In Greenwald’s post, there is an excerpt from an email from Digby, and I thought this quote was the most telling:
Liberals took cultural signifiers as a sign of solidarity and didn’t ask for anything.
This is what conservatives and progressives both seem to be reduced to in election after election: looking for cues that so-and-so is “one of us” and allowing that to make up for the rather uninspired, conventional policies the pol pursues. The problem with this is that the pols who seem to be most adept at giving these cues are also the ones most likely to take their core constituents for granted. Indeed, they are bound to take those constituents for granted, because they know that the cultural signifiers have bound the constituents to their politicians in such a way that they end up being the least likely to rebel against the pols. The response Digby describes here is much the same as what we have seen with conservatives and Bush and again with the conservative reaction to Palin.
Greenwald makes a fair point that progressives did not hold out for concessions or courting from Obama, but gravitated to him over the course of the primaries and now do not have much reason to expect that much from him. The conservative response to Bush in the 2000 primaries was somewhat similar, in that Bush became the rallying point for conservatives who were lured into thinking that Bush, previously considered a moderate, was now a “real conservative” alternative to McCain. Whatever progressives may have thought of Obama early on, perhaps the possibility of defeating Clinton was so tempting that they had no interest in holding out for more from Obama.

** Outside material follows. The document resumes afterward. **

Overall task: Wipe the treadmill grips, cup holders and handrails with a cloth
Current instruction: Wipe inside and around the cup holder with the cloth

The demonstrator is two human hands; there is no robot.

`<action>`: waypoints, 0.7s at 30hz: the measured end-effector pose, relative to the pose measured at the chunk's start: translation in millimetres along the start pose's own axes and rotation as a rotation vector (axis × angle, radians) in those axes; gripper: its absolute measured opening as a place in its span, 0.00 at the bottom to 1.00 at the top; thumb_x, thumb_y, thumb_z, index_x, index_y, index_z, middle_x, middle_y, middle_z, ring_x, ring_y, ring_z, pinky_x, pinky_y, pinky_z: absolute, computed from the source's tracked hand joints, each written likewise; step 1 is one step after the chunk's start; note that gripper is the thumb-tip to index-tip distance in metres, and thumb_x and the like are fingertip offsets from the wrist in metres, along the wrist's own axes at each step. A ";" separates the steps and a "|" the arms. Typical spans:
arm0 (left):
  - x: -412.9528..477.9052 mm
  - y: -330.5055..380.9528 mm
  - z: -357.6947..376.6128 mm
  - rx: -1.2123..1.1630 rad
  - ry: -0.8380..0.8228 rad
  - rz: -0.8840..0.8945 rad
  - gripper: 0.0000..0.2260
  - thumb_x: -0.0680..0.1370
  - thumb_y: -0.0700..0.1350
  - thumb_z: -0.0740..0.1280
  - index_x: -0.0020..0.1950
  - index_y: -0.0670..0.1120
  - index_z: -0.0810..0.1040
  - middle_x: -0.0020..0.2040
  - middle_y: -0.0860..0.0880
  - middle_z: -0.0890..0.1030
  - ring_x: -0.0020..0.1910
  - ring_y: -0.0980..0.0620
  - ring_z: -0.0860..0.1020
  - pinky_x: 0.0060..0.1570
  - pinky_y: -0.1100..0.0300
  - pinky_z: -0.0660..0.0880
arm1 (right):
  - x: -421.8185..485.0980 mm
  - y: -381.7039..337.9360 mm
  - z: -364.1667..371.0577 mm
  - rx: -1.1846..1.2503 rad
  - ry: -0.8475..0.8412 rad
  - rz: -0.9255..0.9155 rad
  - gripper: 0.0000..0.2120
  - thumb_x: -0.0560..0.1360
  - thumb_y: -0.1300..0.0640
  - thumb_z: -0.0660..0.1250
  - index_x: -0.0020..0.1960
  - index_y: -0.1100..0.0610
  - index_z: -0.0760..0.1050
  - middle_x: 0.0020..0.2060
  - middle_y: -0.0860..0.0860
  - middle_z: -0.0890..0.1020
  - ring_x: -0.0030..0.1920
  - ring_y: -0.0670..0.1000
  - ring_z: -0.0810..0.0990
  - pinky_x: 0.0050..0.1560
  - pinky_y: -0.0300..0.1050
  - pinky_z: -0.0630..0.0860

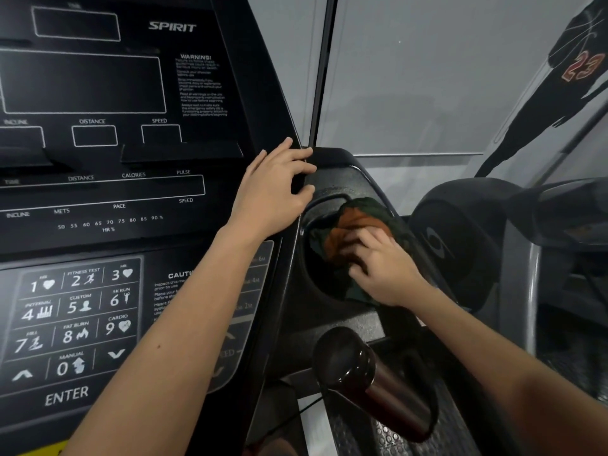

It is this, it seems to me, that is at the heart of what is wrong with most calls for “pragmatism.” At every stage, the “impractical” purist hears that he should not withhold his support from the marginally preferable candidate under any circumstances. He is urged to be realistic, and so he and those like him do not insist that the candidate make strong commitments on policy positions that are deemed by someone to be out of the mainstream. The candidate pays some minimal lip service to the purist’s “values,” and this is supposed to count for something. In the name of pragmatism, the purist decides that he has to support the candidate, because the candidate represents the best chance of advancing his views, but even before the election is held the purist has already given so much away in the name of pragmatism and realism that he and those like him have no leverage at all. Having yielded and given away their support in exchange for nothing more than lip service, the purists are scarcely in a much better position than before. They can take satisfaction in being on the winning side, but for the most part this means that they will bear the burden if the public turns against the candidate after he is elected and otherwise they will scarcely get much of anything. The purists-turned-pragmatists will receive the blame for enabling the administration in whatever it does, but they will receive no credit or acknowledgement that their support was important enough to merit meaningful concessions to their concens. Having refused in the first place to exact a price for their support, they have made their support worthless and ensured that they will have no influence.
Filed under: politics










It seems to me that you unjustifiably elide the force of the pragmatist argument. You assume that purists have an effective mechanism “to exact a price for their support”. If they don’t have that, the question of whom to support does come down to the choice of the marginally preferable candidate.
In any event, for a real purist, why would the question of price enter into it? Principles are not for sale. If you reply that you can’t get everything you want, that’s a pragmatic argument, isn’t it?
Greenwald, like many liberal bloggers, finds himself in an uncomfortable position. For the past 8 years, his job has been made simple by the egregious nature of the Bush administration. It’s easy to be a purist when you can’t get anything you want. Now that liberals have a President who wants economic policies that reverse the upward redistribution of wealth, a balanced foreign policy with withdrawal from Iraq, the Freedom of Choice Act, the Employee Free Choice Act, the end of torture of prisoners, the closure of Gitmo and secret prisons, and forward-thinking environmental policies, the purist must still insist he feels betrayed. I believe him, I just don’t see why I should share his sense of betrayal.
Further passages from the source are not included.